Our brain executes very sparse computation, allowing for great speed and energy savings. Deep neural networks can also be made to exhibit high levels of sparsity without significant accuracy loss. As their size grows, it is becoming imperative that we use sparsity to improve their efficiency. This is a challenging task because the memory systems and SIMD operations that dominate todays CPUs and GPUs do not lend themselves easily to the irregular data patterns sparsity introduces.
This talk will survey the role of sparsity in neural network computation, and the parallel algorithms and hardware features that nevertheless allow us to make effective use of it.

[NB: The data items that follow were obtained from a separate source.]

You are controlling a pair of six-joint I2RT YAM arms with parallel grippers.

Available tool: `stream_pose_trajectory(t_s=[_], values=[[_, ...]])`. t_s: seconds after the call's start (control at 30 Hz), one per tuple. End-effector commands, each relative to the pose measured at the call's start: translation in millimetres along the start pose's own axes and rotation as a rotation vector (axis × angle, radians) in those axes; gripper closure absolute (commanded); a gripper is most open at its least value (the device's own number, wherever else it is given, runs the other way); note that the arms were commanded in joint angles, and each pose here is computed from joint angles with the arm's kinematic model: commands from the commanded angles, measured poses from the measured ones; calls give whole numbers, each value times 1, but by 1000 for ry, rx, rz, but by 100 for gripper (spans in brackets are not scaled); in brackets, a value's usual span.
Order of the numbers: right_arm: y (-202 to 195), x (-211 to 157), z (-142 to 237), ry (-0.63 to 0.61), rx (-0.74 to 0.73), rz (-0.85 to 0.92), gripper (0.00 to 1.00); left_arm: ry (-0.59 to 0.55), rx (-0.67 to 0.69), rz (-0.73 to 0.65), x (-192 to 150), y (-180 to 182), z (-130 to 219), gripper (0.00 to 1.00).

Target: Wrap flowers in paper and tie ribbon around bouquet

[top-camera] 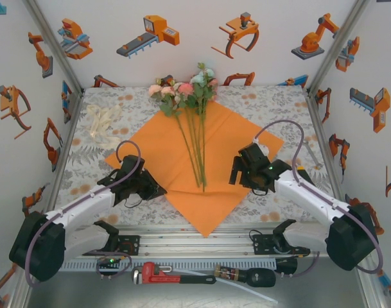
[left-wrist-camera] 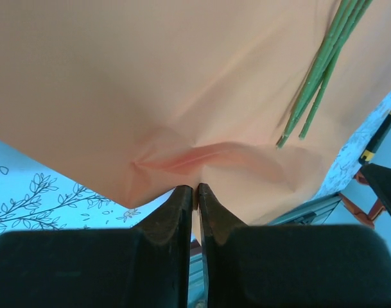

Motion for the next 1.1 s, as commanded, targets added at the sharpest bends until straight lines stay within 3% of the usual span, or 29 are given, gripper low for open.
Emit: stream_pose_trajectory(t_s=[0.0, 0.13, 0.33, 0.43, 0.63, 0.77, 0.9, 1.0, 1.07], values=[[-22, -14, 19, 53, -68, -86, 17, 4, -39, -2, 3, -12, 0, 85], [-36, -32, 27, 99, -82, -197, 16, 12, -41, 0, 3, -13, -3, 86], [-1, -63, 7, 229, 210, -408, 14, 9, -41, 2, 3, -12, -4, 86], [-2, -72, -4, 253, 231, -458, 15, 10, -42, 1, 2, -12, -4, 86], [23, -69, -7, 273, 345, -487, 34, 12, -47, 11, 1, -10, -7, 86], [40, -63, -4, 283, 423, -533, 38, 10, -48, 0, 1, -10, -7, 84], [55, -58, 4, 311, 497, -631, 36, -4, -33, -53, 2, -6, -6, 74], [64, -50, 11, 299, 549, -660, 31, -25, -41, -154, 5, -9, -3, 55], [69, -45, 12, 295, 565, -687, 30, -41, -56, -231, 7, -15, 3, 48]])
Point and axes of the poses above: each hand's point on the last joint's axis, 136 mm out from that joint toward the fingers, its own z axis back along the fingers, its own y axis along the line the jaws close on, x = y × z, the point moved 1 cm from there along z, back along the fingers, and after that the axes turned 7 degrees about -z, right-handed, at the moved point
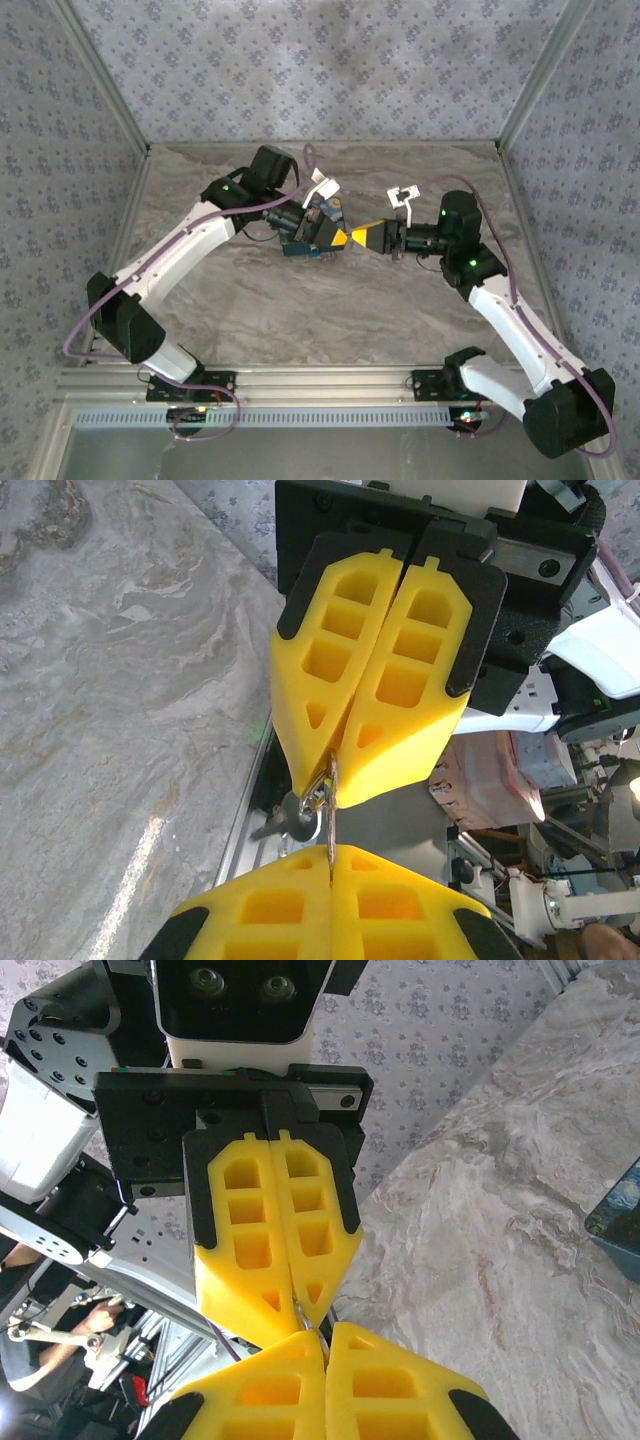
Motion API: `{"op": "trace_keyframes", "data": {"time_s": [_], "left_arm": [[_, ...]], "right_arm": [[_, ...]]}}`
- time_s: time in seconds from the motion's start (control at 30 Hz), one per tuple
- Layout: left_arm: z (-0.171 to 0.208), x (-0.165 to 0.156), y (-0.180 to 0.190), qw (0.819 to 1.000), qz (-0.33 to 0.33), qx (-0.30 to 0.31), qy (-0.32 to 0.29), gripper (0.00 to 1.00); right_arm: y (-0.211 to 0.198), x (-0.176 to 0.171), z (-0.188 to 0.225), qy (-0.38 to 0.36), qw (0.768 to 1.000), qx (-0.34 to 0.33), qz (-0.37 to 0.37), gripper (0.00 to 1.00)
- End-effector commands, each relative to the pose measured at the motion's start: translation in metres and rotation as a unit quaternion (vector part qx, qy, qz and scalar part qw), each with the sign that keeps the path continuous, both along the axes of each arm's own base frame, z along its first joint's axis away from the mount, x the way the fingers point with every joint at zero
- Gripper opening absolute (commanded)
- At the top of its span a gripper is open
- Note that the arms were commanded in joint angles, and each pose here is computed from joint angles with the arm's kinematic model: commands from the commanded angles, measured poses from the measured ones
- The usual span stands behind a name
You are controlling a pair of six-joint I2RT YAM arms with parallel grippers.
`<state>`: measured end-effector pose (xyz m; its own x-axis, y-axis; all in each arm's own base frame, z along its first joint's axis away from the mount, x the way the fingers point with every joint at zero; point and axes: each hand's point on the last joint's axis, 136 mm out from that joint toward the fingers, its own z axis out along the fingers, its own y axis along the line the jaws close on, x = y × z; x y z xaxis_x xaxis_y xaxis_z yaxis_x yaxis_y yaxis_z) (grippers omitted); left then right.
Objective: Unlock a padlock with a key
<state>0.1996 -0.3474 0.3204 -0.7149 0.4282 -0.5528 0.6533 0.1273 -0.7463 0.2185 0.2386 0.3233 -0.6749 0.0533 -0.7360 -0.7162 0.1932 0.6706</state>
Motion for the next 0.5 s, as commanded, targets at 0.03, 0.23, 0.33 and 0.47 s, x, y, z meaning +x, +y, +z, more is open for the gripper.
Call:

Nir Shavit is the co-founder of Neural Magic. An award-winning computer scientist, patented inventor, professor, and author, Nir is a tech veteran with more than three decades of experience.
He currently serves as a professor in the Department of Electrical Engineering and Computer Science at the Massachusetts Institute of Technology and spent more than 25 years as a professor of computer science at Tel Aviv University.
Nir has received numerous awards including a 2004 Gödel Prize in theoretical computer science for his work on applying tools from algebraic topology to model shared memory computability, and a winner of the 2012 Dijkstra Prize for the introduction and first implementation of software transactional memory.
Nir is also co-author of the book The Art of Multiprocessor Programming and is an ACM fellow. Nir received B.Sc. and M.Sc. degrees in Computer Science from Technion – Israel Institute of Technology, and a Ph.D. in Computer Science from the Hebrew University of Jerusalem.